君の隣だから、笑顔。〜あまのじゃく男子は、いつもイジワル〜
瀬凪……いつもと違ったな。
気がついたら、自分の部屋にあるベッドの上に寝転んでいた。
ぼーっとして、ただ天井を見つめながら、立ち上がるのを手伝ってくれた、瀬凪の手の感触を思い出した。
「あれでも…慰めてくれた、のかなぁ」
瀬凪がいつも通りからかってこなかったことは、私にとってかなりびっくりした事だった。
出会い初日にやまんばなんて言ってきたサイッテーなやつ! そう、ホントに最低。嫌な奴。
……だけど。
ちょっと、見直した、かも。
だって。
ほんっとーに嫌な時は……からかってこないって、わかったから。
どうして、あそこに現れたわけ。あのタイミングで。ちょっと、頼っちゃうじゃん。……私の中では、サイテーな奴、だったはずなのに。
ーー佳那と、ケンカした。人生で、初めて
それは、心にぽっかりと穴が空いたような、なんとも言えない感覚。こんなに苦しいのは、なんで…?

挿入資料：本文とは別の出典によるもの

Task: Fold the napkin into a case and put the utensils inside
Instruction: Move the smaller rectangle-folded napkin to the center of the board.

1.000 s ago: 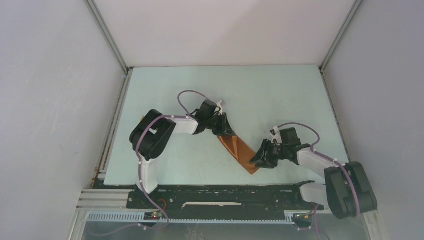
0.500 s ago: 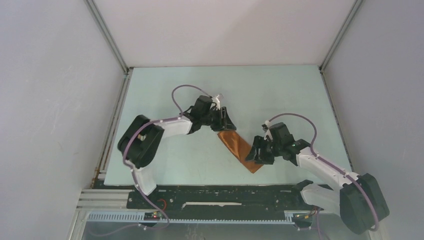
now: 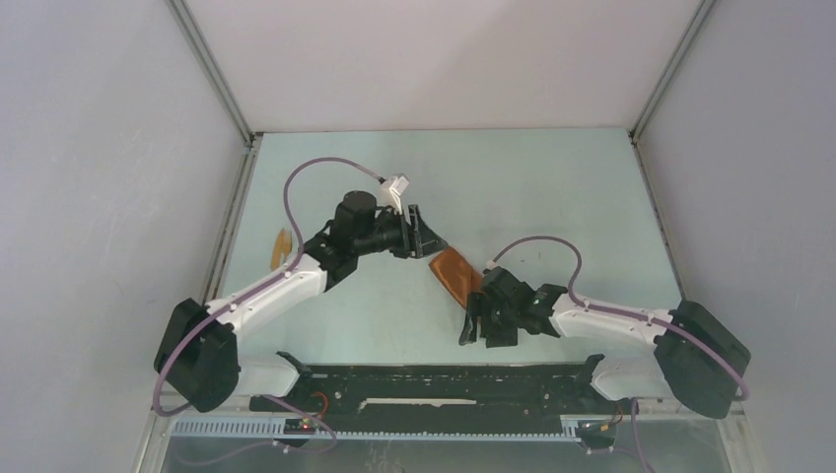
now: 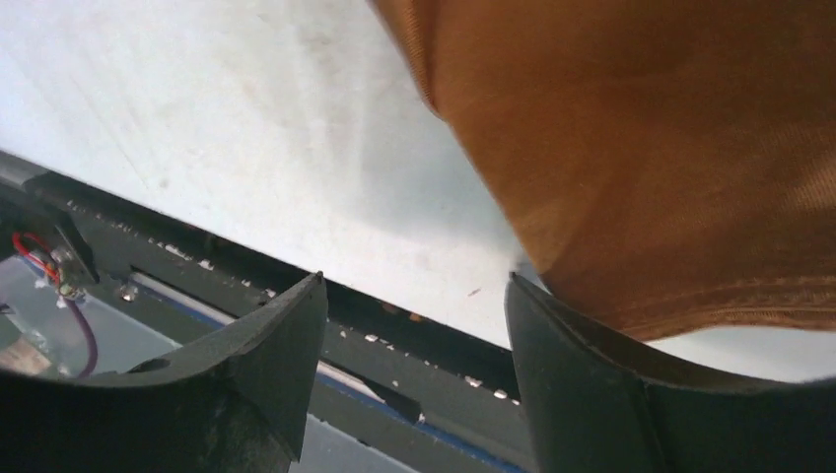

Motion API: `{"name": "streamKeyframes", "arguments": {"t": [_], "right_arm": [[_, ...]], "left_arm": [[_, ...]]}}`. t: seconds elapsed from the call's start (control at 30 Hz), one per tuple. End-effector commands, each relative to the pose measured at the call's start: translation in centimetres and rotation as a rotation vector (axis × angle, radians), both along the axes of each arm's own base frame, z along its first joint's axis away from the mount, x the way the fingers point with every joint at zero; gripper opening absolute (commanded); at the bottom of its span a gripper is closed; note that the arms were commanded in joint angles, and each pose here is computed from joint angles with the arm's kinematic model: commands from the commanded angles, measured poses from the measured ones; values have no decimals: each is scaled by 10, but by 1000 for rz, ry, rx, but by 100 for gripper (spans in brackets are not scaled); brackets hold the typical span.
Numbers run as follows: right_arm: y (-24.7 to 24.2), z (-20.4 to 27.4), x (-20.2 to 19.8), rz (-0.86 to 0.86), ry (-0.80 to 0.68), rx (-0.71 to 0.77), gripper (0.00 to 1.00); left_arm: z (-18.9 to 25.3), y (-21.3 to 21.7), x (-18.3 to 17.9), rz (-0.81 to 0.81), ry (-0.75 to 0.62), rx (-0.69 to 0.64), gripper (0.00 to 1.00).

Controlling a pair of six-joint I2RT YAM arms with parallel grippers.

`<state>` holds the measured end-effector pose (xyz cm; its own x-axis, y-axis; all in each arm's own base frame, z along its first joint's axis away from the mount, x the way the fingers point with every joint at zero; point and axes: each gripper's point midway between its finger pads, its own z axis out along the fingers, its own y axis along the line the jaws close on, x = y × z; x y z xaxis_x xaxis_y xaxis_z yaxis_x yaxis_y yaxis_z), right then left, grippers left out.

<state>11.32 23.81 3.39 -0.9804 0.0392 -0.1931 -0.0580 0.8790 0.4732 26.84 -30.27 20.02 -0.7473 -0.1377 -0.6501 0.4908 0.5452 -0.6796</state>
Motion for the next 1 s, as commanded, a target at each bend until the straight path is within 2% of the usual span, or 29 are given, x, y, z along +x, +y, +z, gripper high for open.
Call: {"name": "streamKeyframes", "arguments": {"t": [0.0, 0.17, 0.3, 0.4, 0.5, 0.57, 0.67, 0.87, 0.97], "right_arm": [[-15, -13, 36, -157, -66, -60, 76], [-65, -19, 100, -346, -132, -44, 76], [-103, 6, 200, -462, -253, 14, 76], [-129, 19, 271, -439, -289, -34, 75], [-150, 27, 309, -412, -269, -119, 75], [-160, 36, 312, -405, -238, -153, 76], [-164, 47, 294, -375, -216, -179, 76], [-127, 45, 226, -259, -121, 29, 75], [-123, 41, 213, -250, -108, 88, 75]], "left_arm": [[7, 15, -11, 2, -41, 21, 60], [20, 22, -26, 1, -54, -18, 61], [28, 23, -35, -15, -54, -46, 61], [29, 23, -40, -34, -55, -54, 61], [24, 24, -38, -23, -50, -42, 63], [15, 22, -30, -5, -20, -11, 66], [-3, 10, -3, 22, 31, 42, 66], [-50, -22, 71, 53, 107, 176, 63], [-77, -31, 101, 46, 129, 246, 63]]}}
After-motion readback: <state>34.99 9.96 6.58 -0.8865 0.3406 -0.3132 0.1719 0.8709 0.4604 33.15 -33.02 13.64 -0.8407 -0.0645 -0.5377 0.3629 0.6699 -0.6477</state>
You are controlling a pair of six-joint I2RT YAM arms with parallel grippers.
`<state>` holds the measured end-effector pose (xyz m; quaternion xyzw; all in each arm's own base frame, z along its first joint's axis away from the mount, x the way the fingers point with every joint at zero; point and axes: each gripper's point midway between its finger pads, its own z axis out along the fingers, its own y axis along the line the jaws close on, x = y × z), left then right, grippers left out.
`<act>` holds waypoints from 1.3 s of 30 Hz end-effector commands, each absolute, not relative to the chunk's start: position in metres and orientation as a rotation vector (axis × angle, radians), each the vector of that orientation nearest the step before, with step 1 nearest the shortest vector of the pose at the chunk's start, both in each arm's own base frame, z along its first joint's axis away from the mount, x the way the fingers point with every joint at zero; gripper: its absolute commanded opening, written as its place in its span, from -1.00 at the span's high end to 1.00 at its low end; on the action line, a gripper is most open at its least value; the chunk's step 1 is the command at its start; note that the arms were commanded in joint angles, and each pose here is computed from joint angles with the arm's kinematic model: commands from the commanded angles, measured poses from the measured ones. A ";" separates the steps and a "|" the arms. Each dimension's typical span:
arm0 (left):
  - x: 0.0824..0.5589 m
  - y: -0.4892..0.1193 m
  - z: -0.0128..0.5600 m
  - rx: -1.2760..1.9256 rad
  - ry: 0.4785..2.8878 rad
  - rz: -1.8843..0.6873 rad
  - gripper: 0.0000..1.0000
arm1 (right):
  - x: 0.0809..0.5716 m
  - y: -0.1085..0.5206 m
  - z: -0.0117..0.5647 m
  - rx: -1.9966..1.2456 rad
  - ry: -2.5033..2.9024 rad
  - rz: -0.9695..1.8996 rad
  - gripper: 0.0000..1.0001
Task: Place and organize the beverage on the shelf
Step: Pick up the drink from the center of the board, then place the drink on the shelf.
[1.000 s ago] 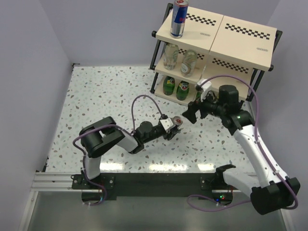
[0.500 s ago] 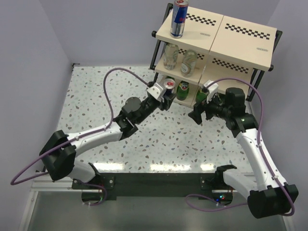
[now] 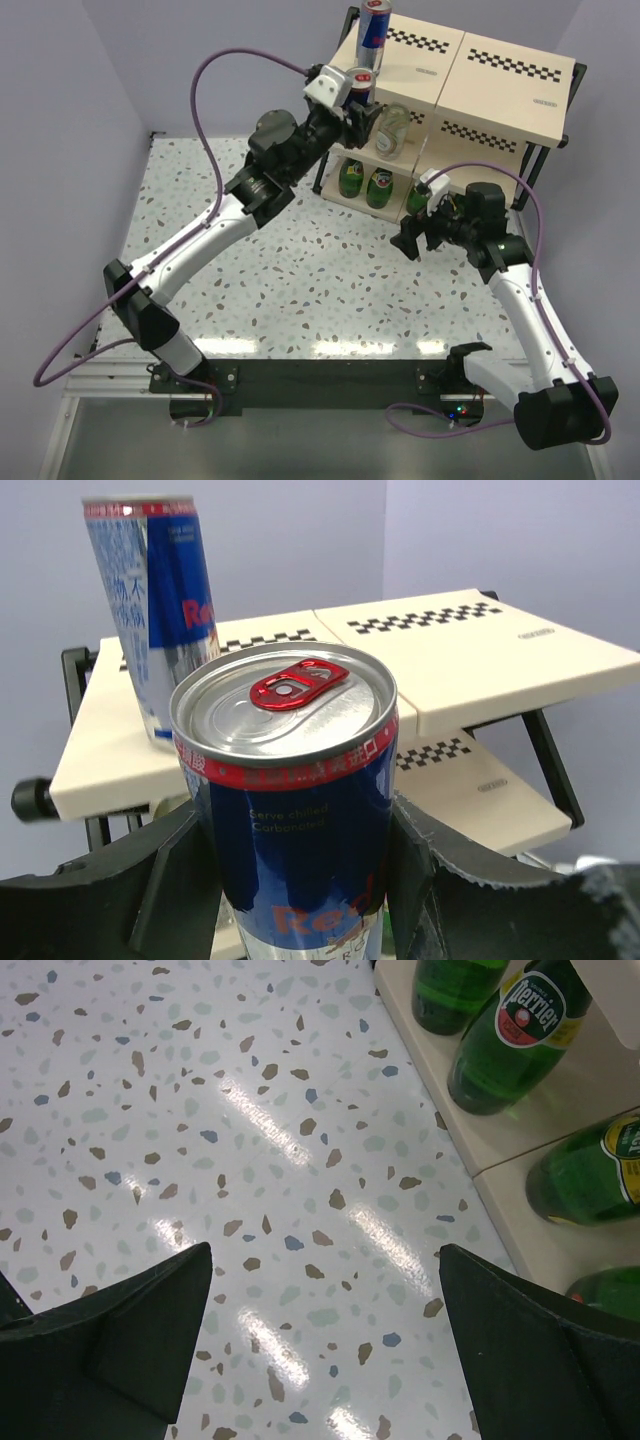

あれは、佳那が悪いって、思ってる。思おうとしてる。私に否なんか無いはずだって! だって、私は悪口を止めて…、正義を守った。いい事をしただけ!
…………。
そう心を説得しようとしたのに、やっぱりそれでも罪悪感が、私の心を蝕んでいる。
ーー今からなら、間に合うんじゃない?
ふと、心の奥底で、そんな声が聞こえた。
ーー今から佳那に、謝れば……無かったことに、できるんじゃない?
ベッドに放り投げていたスマホを手に取り、Limeを開こうとした。
でも、表示されている通知を見てーー私は、手を止めた。
「ゆら、ちゃん」
私の手を止めさせたものーーそれは、優空ちゃんからの通知だった。
思わず、震える指で通知をタップした。
【みゆうちゃん。さっきは本当にごめんなさい。秋元さん、私のせいで怒っていたのよね?】
「ゆ…ら、ちゃん」
冷たくなった唇を震わせ、私は小さな嗚咽を漏らした。
「佳那は、あんなこと…うぅ、言ってた、のに。なんでこんなに、優しい……の」
キーボードをタップして、文面を打つ。
何度も誤字って、私は体全体が震えていることを知った。
[大丈夫だよ、優空ちゃん、私こそごめん。佳那、ちょっとおかしかったし]
すぐに、返事が返ってきた。
【でも、辛いでしょう……混乱させて、ごめんなさい。でも、本当のこと、知っておいてもらいたかったの。】
ホントは……信じたくなかった。
佳那が、私のことを悪く言ってるとか。そんなこと、絶対に。
でも、こんな健気な優空ちゃんを見て、私の気持ちからはそんなことは吹っ飛んでしまった。
優空ちゃん、優空ちゃん……優空ちゃんは、私の友達だ。
ーーだから、その優空ちゃんを悪くいう佳那は、許せない。
[なんで優空ちゃんが、謝るの? 私、優空ちゃんの友達で本当に良かったって思ってる]
【ふふ、みゆうちゃん。心配しなくて大丈夫。みゆうちゃんには、私がついているんだから。……ね?】
その返信を見た私は、途端にほっとして、そのままベッドで寝てしまった。